En marge de la célébration de la journée internationale des femmes, la MONUSCO a multiplié les activités à travers la province de l’Ituri afin de renforcer la participation des femmes aux efforts de paix, sensibiliser sur leurs droits et encourager la dénonciation des violences dont elles sont souvent victimes.
De Djugu à Komanda, en passant par Fataki, Tchabi, Bunia ou encore Gina, les différentes composantes de la Mission — civile, policière et militaire — ont conduit tout au long du mois de mars des activités de proximité, y compris dans des zones reculées et parfois marginalisées.
Donner la parole à celles qu’on entend rarement
À 45 kilomètres au sud de Bunia, la Section Genre de la MONUSCO, en collaboration avec les casques bleus indonésiens, a animé le vendredi 27 mars 2026 une séance de sensibilisation réunissant une centaine de femmes d’Irumu-centre. Objectif : renforcer leur rôle dans la prévention et la résolution des conflits, et les encourager à devenir actrices du retour de la paix.
Pour Marthe Dheve, coordonnatrice de l’ONG Espoir pour la Paix et le Développement et membre de l’équipe d’animation, la participation des femmes est indispensable pour le retour à la paix.

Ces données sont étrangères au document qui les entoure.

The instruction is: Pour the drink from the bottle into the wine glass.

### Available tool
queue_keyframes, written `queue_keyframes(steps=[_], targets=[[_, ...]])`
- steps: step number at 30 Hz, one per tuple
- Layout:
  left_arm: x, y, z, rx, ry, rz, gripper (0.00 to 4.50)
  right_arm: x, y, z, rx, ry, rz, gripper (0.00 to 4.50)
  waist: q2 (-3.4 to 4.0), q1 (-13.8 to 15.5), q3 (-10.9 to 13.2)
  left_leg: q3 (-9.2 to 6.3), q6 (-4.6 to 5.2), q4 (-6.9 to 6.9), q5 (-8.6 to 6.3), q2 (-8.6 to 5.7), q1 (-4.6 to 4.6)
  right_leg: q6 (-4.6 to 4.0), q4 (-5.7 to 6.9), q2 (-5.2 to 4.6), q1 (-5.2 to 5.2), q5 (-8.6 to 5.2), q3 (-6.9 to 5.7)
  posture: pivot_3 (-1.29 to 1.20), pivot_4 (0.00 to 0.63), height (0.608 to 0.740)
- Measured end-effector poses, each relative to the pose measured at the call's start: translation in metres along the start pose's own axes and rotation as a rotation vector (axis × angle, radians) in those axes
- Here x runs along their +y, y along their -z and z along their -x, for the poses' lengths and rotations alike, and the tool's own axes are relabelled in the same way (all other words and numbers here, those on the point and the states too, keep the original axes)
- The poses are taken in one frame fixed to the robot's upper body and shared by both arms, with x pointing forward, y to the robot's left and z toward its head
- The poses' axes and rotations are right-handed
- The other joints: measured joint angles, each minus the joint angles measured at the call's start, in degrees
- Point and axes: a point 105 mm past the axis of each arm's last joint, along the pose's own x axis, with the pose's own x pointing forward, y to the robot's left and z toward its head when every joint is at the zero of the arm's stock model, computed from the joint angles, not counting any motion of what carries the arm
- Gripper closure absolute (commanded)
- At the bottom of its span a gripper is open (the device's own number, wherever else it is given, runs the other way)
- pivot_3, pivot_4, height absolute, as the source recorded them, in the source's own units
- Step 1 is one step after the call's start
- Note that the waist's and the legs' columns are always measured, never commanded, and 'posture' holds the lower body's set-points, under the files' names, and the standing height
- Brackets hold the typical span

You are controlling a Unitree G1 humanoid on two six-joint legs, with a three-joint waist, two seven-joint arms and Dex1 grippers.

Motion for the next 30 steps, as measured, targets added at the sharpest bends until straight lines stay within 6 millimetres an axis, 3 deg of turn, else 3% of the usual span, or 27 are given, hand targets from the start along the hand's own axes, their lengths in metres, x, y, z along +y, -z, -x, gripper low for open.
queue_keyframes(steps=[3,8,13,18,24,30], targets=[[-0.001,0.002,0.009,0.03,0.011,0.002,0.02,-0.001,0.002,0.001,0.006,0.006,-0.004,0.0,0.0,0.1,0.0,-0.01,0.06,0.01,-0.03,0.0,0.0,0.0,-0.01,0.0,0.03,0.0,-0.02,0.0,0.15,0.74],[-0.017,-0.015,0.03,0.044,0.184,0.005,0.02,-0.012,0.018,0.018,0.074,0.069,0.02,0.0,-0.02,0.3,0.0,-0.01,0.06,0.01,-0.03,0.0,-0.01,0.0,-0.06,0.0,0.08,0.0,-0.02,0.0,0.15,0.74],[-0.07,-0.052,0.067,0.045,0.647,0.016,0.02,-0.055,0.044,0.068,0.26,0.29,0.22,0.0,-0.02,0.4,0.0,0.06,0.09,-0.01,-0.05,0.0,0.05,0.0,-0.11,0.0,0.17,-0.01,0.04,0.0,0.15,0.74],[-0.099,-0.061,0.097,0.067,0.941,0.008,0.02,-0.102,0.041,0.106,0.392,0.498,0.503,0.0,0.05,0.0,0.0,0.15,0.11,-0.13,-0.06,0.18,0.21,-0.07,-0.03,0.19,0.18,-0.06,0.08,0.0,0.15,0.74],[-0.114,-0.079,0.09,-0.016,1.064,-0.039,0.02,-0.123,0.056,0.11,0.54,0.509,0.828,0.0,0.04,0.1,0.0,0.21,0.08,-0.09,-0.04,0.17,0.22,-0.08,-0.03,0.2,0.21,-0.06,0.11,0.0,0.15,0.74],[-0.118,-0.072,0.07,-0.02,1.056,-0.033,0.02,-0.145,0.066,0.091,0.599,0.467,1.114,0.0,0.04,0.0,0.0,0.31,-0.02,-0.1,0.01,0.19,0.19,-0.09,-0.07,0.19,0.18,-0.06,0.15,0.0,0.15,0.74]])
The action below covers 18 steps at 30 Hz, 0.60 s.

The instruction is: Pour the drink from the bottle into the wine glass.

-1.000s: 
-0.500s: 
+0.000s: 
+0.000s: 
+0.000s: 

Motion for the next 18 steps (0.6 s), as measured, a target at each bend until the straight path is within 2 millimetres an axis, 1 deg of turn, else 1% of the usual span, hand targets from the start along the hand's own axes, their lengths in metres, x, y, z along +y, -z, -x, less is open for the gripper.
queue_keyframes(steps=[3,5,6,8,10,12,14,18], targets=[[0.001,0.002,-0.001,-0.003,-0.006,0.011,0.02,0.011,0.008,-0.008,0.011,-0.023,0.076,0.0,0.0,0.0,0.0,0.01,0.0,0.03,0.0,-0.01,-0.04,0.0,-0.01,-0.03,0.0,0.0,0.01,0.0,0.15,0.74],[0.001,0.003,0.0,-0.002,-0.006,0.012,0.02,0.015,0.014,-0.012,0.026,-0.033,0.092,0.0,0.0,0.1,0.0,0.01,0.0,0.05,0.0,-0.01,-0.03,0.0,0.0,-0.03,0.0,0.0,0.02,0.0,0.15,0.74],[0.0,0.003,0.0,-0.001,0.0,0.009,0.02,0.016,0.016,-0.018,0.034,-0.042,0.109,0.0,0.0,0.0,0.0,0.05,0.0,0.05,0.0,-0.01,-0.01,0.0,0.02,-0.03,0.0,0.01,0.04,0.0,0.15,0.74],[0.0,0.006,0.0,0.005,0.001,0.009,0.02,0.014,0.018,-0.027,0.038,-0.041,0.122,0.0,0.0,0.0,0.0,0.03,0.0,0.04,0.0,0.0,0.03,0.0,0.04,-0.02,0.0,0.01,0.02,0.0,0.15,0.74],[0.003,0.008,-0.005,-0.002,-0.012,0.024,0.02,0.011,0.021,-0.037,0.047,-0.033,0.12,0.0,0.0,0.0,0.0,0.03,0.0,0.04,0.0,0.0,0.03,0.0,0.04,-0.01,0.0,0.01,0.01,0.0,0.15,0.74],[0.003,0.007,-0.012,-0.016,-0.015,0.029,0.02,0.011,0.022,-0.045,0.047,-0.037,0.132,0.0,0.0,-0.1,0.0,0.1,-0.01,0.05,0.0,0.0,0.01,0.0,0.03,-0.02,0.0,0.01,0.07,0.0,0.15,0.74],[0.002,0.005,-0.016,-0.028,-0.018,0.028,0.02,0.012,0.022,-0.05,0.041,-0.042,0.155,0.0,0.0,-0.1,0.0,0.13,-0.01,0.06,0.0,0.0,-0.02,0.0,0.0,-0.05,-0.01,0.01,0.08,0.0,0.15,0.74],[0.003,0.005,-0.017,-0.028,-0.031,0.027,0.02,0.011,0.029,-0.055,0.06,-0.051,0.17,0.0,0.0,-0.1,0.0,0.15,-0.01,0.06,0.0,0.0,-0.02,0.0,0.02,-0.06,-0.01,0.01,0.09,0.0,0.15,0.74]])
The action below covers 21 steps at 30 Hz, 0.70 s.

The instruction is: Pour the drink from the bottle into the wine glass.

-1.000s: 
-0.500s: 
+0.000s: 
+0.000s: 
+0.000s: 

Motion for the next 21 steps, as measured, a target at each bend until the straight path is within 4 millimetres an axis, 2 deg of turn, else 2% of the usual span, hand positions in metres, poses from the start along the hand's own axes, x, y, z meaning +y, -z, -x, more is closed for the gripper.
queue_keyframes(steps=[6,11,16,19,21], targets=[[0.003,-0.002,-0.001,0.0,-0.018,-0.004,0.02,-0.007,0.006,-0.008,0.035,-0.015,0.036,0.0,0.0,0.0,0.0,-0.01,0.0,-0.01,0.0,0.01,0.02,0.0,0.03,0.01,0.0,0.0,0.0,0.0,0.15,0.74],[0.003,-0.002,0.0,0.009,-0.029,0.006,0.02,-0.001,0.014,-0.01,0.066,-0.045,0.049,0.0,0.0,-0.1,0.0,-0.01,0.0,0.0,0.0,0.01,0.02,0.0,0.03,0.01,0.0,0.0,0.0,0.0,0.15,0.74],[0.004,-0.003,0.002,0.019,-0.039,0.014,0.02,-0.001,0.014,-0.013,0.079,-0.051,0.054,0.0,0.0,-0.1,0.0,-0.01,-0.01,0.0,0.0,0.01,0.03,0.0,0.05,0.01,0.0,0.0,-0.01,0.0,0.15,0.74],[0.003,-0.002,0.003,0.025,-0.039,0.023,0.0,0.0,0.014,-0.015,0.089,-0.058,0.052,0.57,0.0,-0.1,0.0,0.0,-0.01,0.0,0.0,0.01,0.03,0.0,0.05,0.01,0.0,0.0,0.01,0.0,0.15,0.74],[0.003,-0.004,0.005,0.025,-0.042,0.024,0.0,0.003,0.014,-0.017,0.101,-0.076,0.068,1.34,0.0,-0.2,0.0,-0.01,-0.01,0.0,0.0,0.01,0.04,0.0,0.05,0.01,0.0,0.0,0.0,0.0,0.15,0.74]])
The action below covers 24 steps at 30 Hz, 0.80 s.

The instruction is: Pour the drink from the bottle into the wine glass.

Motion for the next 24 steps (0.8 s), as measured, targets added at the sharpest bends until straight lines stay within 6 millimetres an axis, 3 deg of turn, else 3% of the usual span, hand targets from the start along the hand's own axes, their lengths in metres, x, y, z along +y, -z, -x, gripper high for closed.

« Nous lançons un message clair : la paix commence par moi. Nous, les femmes, devons sensibiliser nos enfants, nos familles, notre communauté, et même notre territoire. Nous ne devons pas laisser les hommes seuls pour les questions de paix. Nous devons nous impliquer parce que la paix commence par moi-même, et ainsi elle pourra contaminer les autres femmes », explique-t-elle.
Elle insiste également sur le choix d’Irumu-centre : « Pour nous, c’était vraiment important, parce que beaucoup d’organisations s’arrêtent à Komanda, le centre le plus connu du territoire. Mais les femmes d’Irumu sont toujours oubliées. C’était l’opportunité de travailler avec elles, de leur faire connaître leurs droits et de les encourager à participer aux efforts de consolidation de la paix et du vivre-ensemble afin que la cohésion sociale devienne une réalité. »
Un message bien accueilli par les participantes
Les femmes présentes ont exprimé leur satisfaction de voir une activité organisée « chez elles », alors qu’elles sont rarement visitées par des organisations humanitaires ou des représentants des institutions.
« Ce qu’on a appris est très important, car sans la paix, nous ne pouvons pas vivre. Et pour renforcer la cohésion sociale, nous demandons aux autorités de nous construire un marché pour permettre à toutes les communautés de se fréquenter […] Ce n’est pas toujours bien d’avoir une seule communauté dans un milieu ; c’est pourquoi nous voulons vivre en paix avec des personnes [appartenant à] d’autres communautés », fait savoir une autre participante, insistant sur l’entente entre les membres de différentes communautés de l’Ituri.
Cette initiative s’inscrit dans la stratégie de la MONUSCO visant à renforcer la résilience communautaire, à promouvoir les droits des femmes et à encourager leur leadership dans la pacification de l’Ituri.